## Work required
Pick out all lines in the listing holding the string "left" and copy them.
BEGIN Given data
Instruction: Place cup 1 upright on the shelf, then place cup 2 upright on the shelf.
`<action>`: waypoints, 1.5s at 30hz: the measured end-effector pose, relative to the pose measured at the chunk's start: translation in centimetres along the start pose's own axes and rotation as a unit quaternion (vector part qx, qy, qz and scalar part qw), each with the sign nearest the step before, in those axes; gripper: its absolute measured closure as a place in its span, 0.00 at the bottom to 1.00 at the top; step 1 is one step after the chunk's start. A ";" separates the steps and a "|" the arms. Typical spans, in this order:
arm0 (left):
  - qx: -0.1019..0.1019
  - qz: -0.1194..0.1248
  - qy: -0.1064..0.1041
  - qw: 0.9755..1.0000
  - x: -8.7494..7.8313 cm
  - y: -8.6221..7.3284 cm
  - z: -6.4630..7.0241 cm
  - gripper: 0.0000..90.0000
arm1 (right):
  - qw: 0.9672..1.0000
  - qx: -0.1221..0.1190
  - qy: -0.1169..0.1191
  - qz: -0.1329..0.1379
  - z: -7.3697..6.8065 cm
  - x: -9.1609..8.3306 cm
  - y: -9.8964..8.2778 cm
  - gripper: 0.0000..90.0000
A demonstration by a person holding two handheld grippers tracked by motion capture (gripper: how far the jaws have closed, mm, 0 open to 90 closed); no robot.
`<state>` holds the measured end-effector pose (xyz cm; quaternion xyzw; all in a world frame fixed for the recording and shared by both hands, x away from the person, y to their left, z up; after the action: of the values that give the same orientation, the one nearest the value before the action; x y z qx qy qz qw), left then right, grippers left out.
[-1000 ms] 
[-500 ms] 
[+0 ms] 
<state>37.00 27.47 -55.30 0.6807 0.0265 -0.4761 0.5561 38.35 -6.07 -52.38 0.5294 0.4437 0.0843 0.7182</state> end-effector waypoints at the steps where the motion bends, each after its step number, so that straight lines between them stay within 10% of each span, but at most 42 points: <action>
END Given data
## Your solution
arm0 (left):
`<state>` holds the measured end-effector pose (xyz cm; quaternion xyzw; all in a world frame fixed for the recording and shared by both hands, x away from the person, y to their left, z up; after the action: of the values that give the same orientation, the one nearest the value before the action; x y z qx qy qz qw), left then right, grippers left out.

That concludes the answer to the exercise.